The annual special collection benefiting the Retirement Fund for Archdiocesan Priests will take place at all parish Masses May 17-18. The fund helps support 149 retired archdiocesan priests during their twilight years after decades of parish ministry.

The fund supplements retired priests' social security payments, which are typically much lower than benefits received by lay retirees because the payment amount is based on past wages. Since the average annual salary made by priests in the 1950s was approximately $900, social security benefits for retired priests are significantly less than half those received by retired lay people.

Last year, the Retirement Fund special collection, which started in 2001, raised $1,007,129. In addition to the money collected each year from parishes, an anonymous donor contributes a $500,000 matching grant. Since 2001, the total collected for the fund amounts to $9,957,090, not including the matching half-million-dollar donation.

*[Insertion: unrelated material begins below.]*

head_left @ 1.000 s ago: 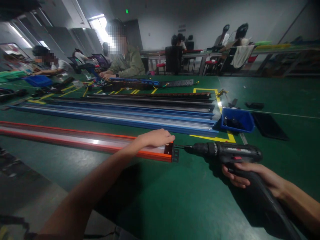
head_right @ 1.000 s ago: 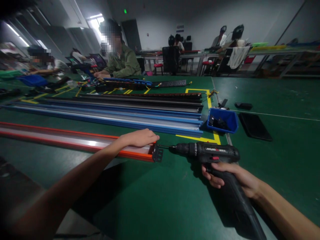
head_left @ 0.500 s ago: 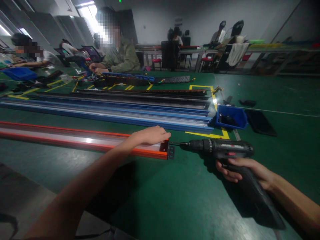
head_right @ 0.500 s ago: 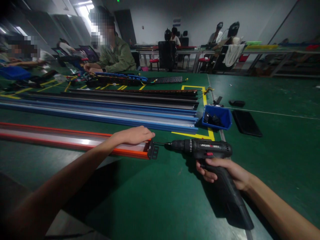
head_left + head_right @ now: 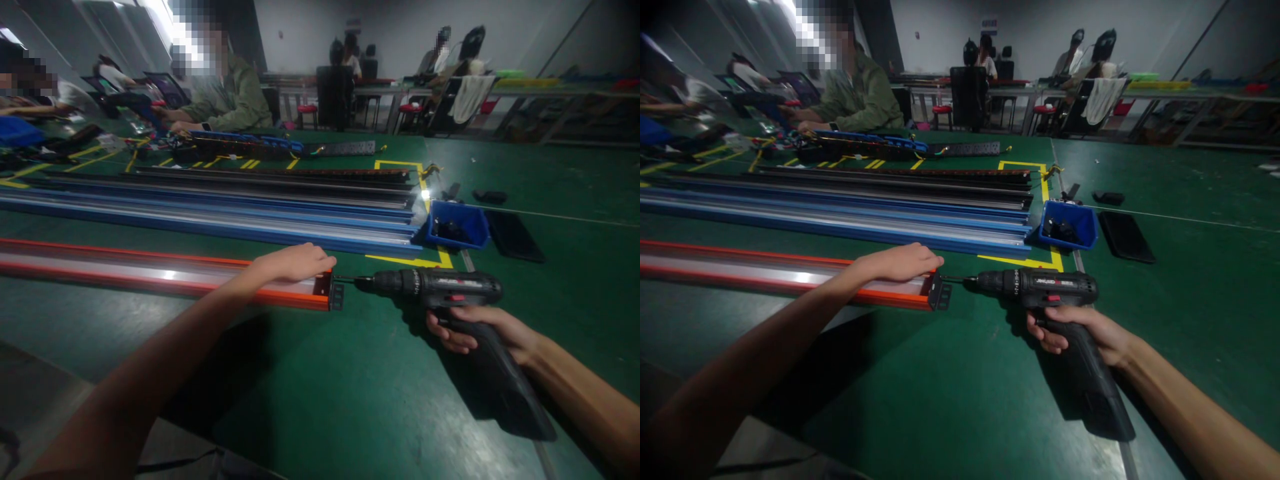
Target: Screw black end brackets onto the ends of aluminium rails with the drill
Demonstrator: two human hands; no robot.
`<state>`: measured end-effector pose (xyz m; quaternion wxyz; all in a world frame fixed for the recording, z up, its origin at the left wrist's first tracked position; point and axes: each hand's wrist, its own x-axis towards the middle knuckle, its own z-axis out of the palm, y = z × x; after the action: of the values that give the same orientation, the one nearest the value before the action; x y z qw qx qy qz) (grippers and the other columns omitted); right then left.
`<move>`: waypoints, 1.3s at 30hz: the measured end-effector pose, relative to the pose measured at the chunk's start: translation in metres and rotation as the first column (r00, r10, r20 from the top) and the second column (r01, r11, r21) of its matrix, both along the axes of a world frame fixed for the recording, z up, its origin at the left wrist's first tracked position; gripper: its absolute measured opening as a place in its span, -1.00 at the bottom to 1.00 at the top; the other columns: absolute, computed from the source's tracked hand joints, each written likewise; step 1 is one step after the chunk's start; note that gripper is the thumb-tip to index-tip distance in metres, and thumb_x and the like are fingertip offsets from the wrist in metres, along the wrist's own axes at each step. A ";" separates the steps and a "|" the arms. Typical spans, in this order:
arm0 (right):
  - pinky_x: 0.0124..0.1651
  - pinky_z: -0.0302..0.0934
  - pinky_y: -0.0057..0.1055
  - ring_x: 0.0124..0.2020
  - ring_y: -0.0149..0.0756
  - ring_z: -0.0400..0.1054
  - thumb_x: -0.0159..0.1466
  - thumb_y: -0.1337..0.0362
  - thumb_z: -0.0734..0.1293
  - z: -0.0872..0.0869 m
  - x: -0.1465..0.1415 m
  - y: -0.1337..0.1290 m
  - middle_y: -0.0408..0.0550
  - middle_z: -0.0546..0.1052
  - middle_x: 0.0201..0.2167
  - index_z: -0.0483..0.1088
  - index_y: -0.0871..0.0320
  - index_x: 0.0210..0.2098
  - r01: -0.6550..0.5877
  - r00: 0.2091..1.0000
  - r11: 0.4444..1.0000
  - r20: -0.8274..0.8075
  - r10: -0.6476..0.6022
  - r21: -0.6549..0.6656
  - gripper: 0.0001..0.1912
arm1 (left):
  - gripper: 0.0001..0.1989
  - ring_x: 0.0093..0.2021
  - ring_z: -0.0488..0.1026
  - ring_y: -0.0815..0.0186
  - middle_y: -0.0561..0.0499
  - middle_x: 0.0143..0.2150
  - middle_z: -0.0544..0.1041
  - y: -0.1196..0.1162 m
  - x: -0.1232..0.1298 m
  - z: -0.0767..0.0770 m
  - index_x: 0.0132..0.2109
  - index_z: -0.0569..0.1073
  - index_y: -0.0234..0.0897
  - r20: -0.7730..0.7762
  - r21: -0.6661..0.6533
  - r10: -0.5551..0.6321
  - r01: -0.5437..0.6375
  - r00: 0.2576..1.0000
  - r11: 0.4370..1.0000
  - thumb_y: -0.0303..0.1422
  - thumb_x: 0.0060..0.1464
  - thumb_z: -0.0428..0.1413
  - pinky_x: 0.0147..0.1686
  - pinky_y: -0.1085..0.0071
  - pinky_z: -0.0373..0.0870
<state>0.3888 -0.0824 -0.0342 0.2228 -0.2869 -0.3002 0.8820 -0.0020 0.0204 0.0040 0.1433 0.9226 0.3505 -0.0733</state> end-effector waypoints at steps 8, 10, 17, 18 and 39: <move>-0.35 0.34 -0.57 -0.54 -0.58 0.23 0.38 0.22 0.45 -0.001 0.000 0.000 0.00 0.48 -0.36 0.63 0.36 -0.13 -0.035 0.999 0.998 0.016 0.034 0.057 -0.73 | -0.57 -0.39 0.37 0.28 -0.02 -0.35 0.51 -0.002 0.001 0.003 -0.20 0.42 -0.23 -0.042 0.014 0.002 -0.002 0.999 1.000 -0.21 0.46 -0.27 -0.39 0.32 0.09; -0.35 0.33 -0.58 -0.55 -0.57 0.22 0.38 0.23 0.44 0.000 -0.001 0.000 -0.03 0.46 -0.40 0.63 0.37 -0.14 -0.032 0.999 0.997 0.011 0.032 0.065 -0.74 | -0.59 -0.37 0.37 0.27 -0.03 -0.34 0.51 -0.001 0.000 0.001 -0.19 0.43 -0.23 -0.048 0.041 -0.021 0.023 0.999 0.999 -0.24 0.46 -0.26 -0.38 0.32 0.09; -0.38 0.33 -0.58 -0.56 -0.60 0.21 0.37 0.27 0.44 0.002 -0.004 0.000 0.03 0.51 -0.35 0.62 0.40 -0.15 -0.007 1.000 0.998 -0.003 0.007 0.058 -0.76 | -0.64 -0.36 0.37 0.27 -0.06 -0.30 0.55 0.001 -0.002 -0.004 -0.16 0.46 -0.25 -0.073 0.093 -0.058 0.064 0.996 0.994 -0.32 0.43 -0.21 -0.38 0.33 0.09; -0.37 0.33 -0.58 -0.56 -0.59 0.22 0.37 0.26 0.44 0.001 -0.004 0.000 0.02 0.50 -0.36 0.63 0.40 -0.15 -0.010 1.000 0.999 -0.005 0.010 0.053 -0.75 | -0.63 -0.36 0.37 0.27 -0.06 -0.31 0.54 0.001 -0.002 -0.003 -0.16 0.45 -0.25 -0.076 0.086 -0.050 0.056 0.996 0.995 -0.30 0.44 -0.22 -0.38 0.33 0.09; -0.39 0.32 -0.58 -0.56 -0.61 0.22 0.37 0.26 0.46 -0.002 -0.001 0.000 0.06 0.51 -0.34 0.64 0.40 -0.14 0.015 1.000 0.997 0.020 -0.017 0.073 -0.74 | -0.57 -0.36 0.35 0.28 -0.06 -0.30 0.54 0.000 0.001 0.002 -0.15 0.45 -0.24 -0.056 0.040 -0.011 0.014 0.998 0.999 -0.22 0.47 -0.26 -0.36 0.31 0.08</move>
<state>0.3879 -0.0829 -0.0367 0.2371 -0.2901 -0.3319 0.8657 -0.0007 0.0201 0.0056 0.1143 0.9251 0.3500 -0.0928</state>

The Retirement Fund provides financial support to priests wherever they reside, either in parish rectories, in private residences or in retirement homes. In 1987, Cardinal Roger Mahony shifted the retired priests' funding source from local parishes to the archdiocese, because some parishes were supporting two or more retired priests.

"Since each of our retired priests have served in many parishes of the archdiocese, not only in the parish of his retirement, it was reasonable that the archdiocese would look to their retirement needs as it does for its lay employees," said Cardinal Mahony.

In 1993, the archdiocese established a priests' pension plan which received a financial boost in 2000 when an anonymous donor offered the $500,000 matching grant, renewable annually for ten years with the condition that a special collection benefiting retired priests be held each year. By 2012, according to archdiocesan officials, nearly 300 priests will reach retirement age; by 2018, 358 priests will be eligible to retire based on age.

"Once again, I invite you to show your appreciation for your pastors and associates by generously supporting this archdiocesan collection," said Cardinal Mahony in a bilingual English/Spanish statement appearing in an insert of this week's Tidings.